* [The task] For the listing below, output exactly the lines from the line with "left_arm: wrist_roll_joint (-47" up to and including the line with "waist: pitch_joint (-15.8", and no other lines.

* [Stored data]
______

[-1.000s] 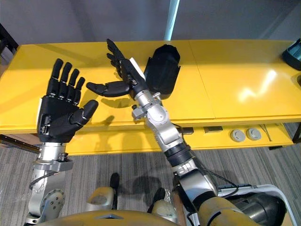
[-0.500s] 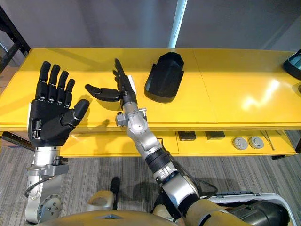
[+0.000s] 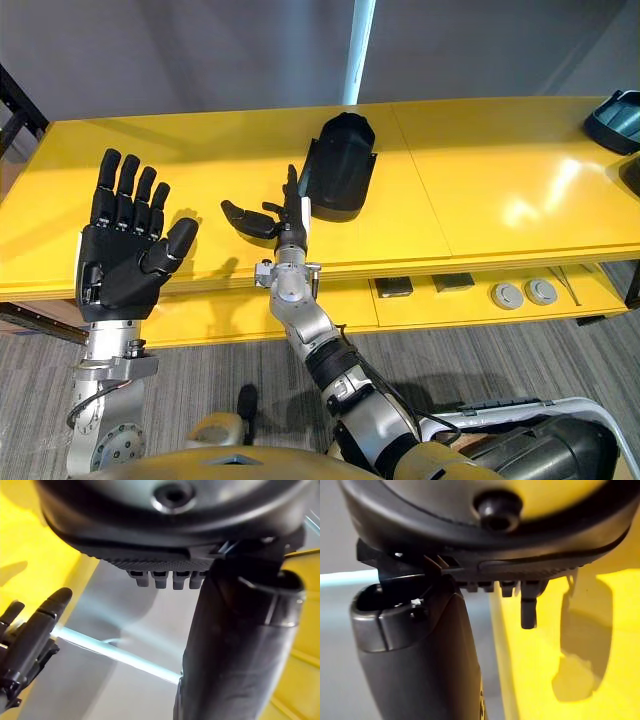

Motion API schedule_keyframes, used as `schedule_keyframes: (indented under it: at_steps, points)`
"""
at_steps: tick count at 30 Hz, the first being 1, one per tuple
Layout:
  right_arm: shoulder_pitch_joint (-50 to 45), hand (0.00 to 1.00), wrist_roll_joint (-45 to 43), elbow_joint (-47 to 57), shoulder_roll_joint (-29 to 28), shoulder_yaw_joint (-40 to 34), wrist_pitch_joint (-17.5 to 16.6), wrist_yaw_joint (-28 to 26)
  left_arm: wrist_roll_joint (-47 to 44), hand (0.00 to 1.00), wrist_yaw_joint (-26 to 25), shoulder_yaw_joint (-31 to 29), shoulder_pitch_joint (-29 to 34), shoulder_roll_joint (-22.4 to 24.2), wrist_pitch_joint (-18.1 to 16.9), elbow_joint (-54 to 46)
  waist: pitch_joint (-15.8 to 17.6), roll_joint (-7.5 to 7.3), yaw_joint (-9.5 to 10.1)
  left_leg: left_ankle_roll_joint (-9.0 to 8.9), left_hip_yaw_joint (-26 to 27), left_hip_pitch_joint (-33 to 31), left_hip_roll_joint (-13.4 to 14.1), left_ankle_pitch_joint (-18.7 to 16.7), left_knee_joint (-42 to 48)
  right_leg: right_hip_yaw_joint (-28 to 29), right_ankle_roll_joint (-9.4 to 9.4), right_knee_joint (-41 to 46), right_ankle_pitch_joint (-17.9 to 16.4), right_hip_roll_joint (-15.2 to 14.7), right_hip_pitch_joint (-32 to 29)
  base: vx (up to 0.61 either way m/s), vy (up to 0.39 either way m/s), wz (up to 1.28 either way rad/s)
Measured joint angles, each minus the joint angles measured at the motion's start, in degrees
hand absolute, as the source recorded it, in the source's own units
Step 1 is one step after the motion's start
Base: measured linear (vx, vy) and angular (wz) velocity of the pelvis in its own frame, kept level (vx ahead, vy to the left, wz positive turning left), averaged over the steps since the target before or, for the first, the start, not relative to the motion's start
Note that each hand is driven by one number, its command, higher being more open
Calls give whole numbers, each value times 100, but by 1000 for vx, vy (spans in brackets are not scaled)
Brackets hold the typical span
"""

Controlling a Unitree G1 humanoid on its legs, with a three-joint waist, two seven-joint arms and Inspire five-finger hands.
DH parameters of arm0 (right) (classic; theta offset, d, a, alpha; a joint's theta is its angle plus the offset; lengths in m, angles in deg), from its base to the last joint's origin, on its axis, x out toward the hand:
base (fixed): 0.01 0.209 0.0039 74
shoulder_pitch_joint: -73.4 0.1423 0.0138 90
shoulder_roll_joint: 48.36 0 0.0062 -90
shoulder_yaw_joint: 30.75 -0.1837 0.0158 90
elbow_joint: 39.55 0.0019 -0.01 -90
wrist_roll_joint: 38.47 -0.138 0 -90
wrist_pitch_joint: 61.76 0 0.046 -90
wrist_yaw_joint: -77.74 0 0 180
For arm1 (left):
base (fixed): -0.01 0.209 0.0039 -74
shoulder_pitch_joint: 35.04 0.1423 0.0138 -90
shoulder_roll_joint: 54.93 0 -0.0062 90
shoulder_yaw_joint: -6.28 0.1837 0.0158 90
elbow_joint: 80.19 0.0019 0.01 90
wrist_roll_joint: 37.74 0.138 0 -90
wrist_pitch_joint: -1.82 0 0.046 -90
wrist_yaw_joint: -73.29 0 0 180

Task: Walk over and take three plastic housings, then place them on the shelf

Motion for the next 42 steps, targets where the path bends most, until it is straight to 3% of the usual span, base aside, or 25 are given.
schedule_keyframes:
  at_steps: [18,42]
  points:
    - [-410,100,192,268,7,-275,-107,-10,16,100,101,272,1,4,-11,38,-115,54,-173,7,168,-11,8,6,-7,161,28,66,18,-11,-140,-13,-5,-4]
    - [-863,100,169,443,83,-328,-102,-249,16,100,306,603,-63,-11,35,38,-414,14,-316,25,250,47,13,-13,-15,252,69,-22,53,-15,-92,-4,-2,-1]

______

* [Solution to this problem]
  left_arm: wrist_roll_joint (-47 to 44), hand (0.00 to 1.00), wrist_yaw_joint (-26 to 25), shoulder_yaw_joint (-31 to 29), shoulder_pitch_joint (-29 to 34), shoulder_roll_joint (-22.4 to 24.2), wrist_pitch_joint (-18.1 to 16.9), elbow_joint (-54 to 46)
  waist: pitch_joint (-15.8 to 17.6), roll_joint (-7.5 to 7.3), yaw_joint (-9.5 to 10.1)

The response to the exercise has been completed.